-- WORK REQUIRED --
The listing that follows should be copied in full and exactly, with no pictures.
#####
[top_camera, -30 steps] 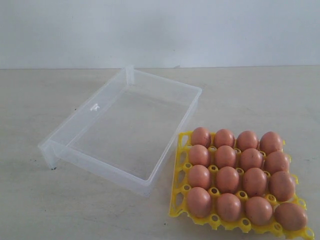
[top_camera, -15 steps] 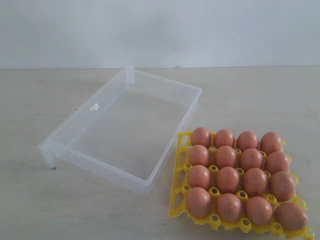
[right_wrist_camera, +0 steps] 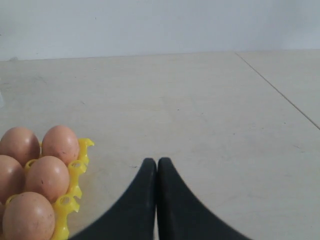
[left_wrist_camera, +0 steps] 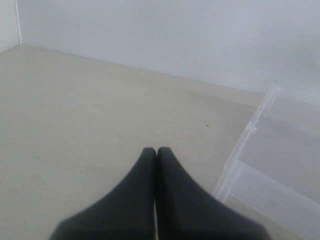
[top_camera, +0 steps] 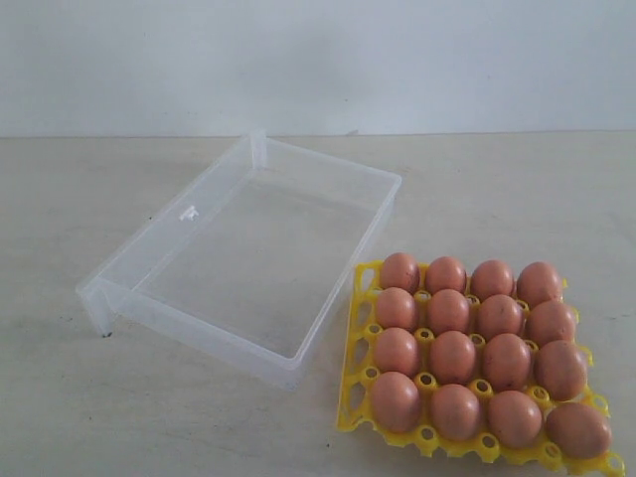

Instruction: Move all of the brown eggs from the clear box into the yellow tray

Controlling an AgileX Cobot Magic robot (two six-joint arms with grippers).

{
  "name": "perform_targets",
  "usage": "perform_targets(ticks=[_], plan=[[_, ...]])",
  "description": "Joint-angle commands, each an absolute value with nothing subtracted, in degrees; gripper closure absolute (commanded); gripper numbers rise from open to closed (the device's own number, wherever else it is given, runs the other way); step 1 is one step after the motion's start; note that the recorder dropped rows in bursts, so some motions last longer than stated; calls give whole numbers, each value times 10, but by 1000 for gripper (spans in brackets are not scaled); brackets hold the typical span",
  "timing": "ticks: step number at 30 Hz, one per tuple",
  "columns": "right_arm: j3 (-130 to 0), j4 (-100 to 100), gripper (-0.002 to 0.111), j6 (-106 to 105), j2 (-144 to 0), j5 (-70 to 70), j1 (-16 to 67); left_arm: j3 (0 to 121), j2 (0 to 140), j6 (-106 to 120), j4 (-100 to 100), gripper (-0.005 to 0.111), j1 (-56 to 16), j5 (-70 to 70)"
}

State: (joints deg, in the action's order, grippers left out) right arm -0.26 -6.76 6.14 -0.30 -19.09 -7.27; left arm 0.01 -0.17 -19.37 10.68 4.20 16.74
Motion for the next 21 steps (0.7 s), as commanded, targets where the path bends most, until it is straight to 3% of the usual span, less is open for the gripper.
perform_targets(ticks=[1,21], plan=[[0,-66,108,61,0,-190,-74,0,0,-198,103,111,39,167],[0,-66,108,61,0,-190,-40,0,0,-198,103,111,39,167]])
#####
-- ANSWER TO THIS EXERCISE --
[top_camera, -30 steps] 
[top_camera, -15 steps] 
[right_wrist_camera, +0 steps] 
[left_wrist_camera, +0 steps] 
[top_camera, +0 steps] 

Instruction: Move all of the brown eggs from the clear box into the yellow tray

Controlling an AgileX Cobot Magic robot (two six-joint arms with grippers).

{
  "name": "perform_targets",
  "usage": "perform_targets(ticks=[_], plan=[[_, ...]])",
  "description": "Joint-angle commands, each an absolute value with nothing subtracted, in degrees; gripper closure absolute (commanded); gripper numbers rise from open to closed (the device's own number, wherever else it is given, runs the other way); step 1 is one step after the motion's start; note that the recorder dropped rows in bursts, so some motions last longer than stated; calls give whole numbers, each value times 10, but by 1000 for gripper (spans in brackets are not scaled); brackets hold the typical span",
  "timing": "ticks: step number at 30 Hz, one per tuple",
  "columns": "right_arm: j3 (-130 to 0), j4 (-100 to 100), gripper (-0.002 to 0.111), j6 (-106 to 105), j2 (-144 to 0), j5 (-70 to 70), j1 (-16 to 67); left_arm: j3 (0 to 121), j2 (0 to 140), j6 (-106 to 120), j4 (-100 to 100), gripper (-0.005 to 0.111), j1 (-56 to 16), j5 (-70 to 70)"
}

State: (joints deg, in the action's order, grippers left out) right arm -0.26 -6.76 6.14 -0.30 -19.09 -7.27; left arm 0.01 -0.17 -19.37 10.68 4.20 16.74
Motion for the next 21 steps (0.7 s), as commanded, targets where the path bends most, until it is straight to 3% of the usual span, less is open for the gripper.
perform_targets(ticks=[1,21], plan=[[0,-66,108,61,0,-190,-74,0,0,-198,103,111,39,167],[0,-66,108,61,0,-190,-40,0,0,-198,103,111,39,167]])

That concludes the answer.